Quantum Cryptography
Quantum Cryptography depends on physics instead of math, like classic cryptography. A truly random cryptographic key is generated and used for encryption only once (One Time Pad), guaranteeing the encrypted data to be secure – today and forever Any attempt to intercept the exchange of the key causes detectable variations in the quantum states carrying the cryptographic key, alerting both sender and receiver to the attack and allowing them to take mitigating action. The key is absolutely secure, as the one-time-pad key delivery is no longer dependent on human couriers.
First Generation QKD is based on “single photon” technology, which requires complex and expensive equipment to generate and detect single photons (particles) of light. A key is transmitted using single photons. This transmission is untappable as any attempt at eavesdropping results in detectable variations in the quantum states of the photons, thereby revealing the eavesdropper. There are many disadvantages of QKD such as:
1. The need for single photon emitters as well as detectors capable of counting these photons arriving at the destination. Such equipment is highly specialized and expensive, with costs in the order of tens of thousands dollars apiece.
2. These systems are also delicate as they employ highly sensitive equipment, which can be costly to maintain. In fact, the detectors used are so sensitive that even in a dark room, opening them up would saturate the sensors and destroy the device.
3. The responsiveness of this type of system is slow, yielding secret key rates typically below 100kbps. Given the volumes of data transmitted over information networks today, such key generation rates are usually insufficient to allow true OTP encryption.
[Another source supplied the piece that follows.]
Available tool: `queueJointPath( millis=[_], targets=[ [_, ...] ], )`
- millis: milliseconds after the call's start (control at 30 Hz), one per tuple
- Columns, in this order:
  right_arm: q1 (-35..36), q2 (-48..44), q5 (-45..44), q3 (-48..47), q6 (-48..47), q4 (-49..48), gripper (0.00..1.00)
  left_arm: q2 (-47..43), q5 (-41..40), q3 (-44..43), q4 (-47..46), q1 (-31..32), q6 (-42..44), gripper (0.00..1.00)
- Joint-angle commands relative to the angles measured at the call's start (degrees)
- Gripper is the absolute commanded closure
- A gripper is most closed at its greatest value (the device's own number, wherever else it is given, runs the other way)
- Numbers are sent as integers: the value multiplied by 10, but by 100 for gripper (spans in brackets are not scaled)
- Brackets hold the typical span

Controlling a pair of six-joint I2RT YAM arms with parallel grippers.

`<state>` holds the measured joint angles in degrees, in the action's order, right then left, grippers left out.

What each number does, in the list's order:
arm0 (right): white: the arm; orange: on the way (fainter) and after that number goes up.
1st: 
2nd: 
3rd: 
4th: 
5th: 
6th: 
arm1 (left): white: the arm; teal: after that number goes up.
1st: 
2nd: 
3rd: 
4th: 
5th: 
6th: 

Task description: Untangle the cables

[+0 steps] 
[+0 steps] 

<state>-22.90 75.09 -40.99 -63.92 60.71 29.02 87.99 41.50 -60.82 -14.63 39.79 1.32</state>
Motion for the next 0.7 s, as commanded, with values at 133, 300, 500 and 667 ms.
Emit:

As a result, first generation QKD technology is generally used in a hybrid configuration – in conjunction with classical encryption – to provide enhanced security, but does not yield a truly future-proof system.
To explain QKD, a theoretical situation will be used to explain the process of using QKD.
There are two 'people', Alice and Bob who are trying to comunicate with each other. Alice and Bob both have access to a quantum channel and a classical channel. Eve, is an eveasdropper, and has unlimited computational power, and must simply obey the laws of physics.
1. Alice generates a random bit, "0" or "1", with equal probability to encode.
2. Alice chooses at random one of two bases (Horizontal/Vertical or anti-diagnal/diagnal, typically) in which to encode her bit.
3. Alice entangles a pair of photons, and sends one of the photons, prepared in the appropriate polarisation state, to Bob, and notes the basis and bit value sent.
4. Eve has the option to eveasdrop. Eve chooses at random in which basis to measure, and makes a measurement on the photon recieved She then proceeds to entangle another pair of photons with the same bases and measurement as she measured, and send one of the entangled photons to Bob. Eve now may have access to some of the key Alice sent to Bob.
Explaination: If Eve and Alice both measure in the same bases, in a idealistic situation, Eve will get the same value as Alice. This means Eve has successfully eveasdropped, as Bob recieved the same type of qubit as Alice sent. If Eve measures in the other bases, she has a 50% probability of getting the same value as Alice, as the value of the other bases is a superposition of the bases. If Eve measures in the wrong basis, the wrong qubit may be sent to Bob, resulting in variation in the raw key between Alice and Bob.
5. Bob chooses at random in which basis to measure, and makes a measurement on the photon recieved, making note of the value and bases measured in. The resulting string of bits is the raw key.
Explaination: If Bob and Alice both measure in the same bases, in a idealistic situation, Bob will get the same value as Alice. If Bob measures in the other bases, he has a 50% probability of getting the same value as Alice, as the value of the other bases is a superposition of the bases.
6. Through the classical channel, Bob and Alice share what bases they measured in. Both parties will disregard any measurements made when the bases do not agree.
7. To check whether Eve has eveasdroped, Alice and Bob will announce a small section of their bits over the classical channel to see for variation. All variation is assumed to be a result of Eve. The small section of bits will be discarded.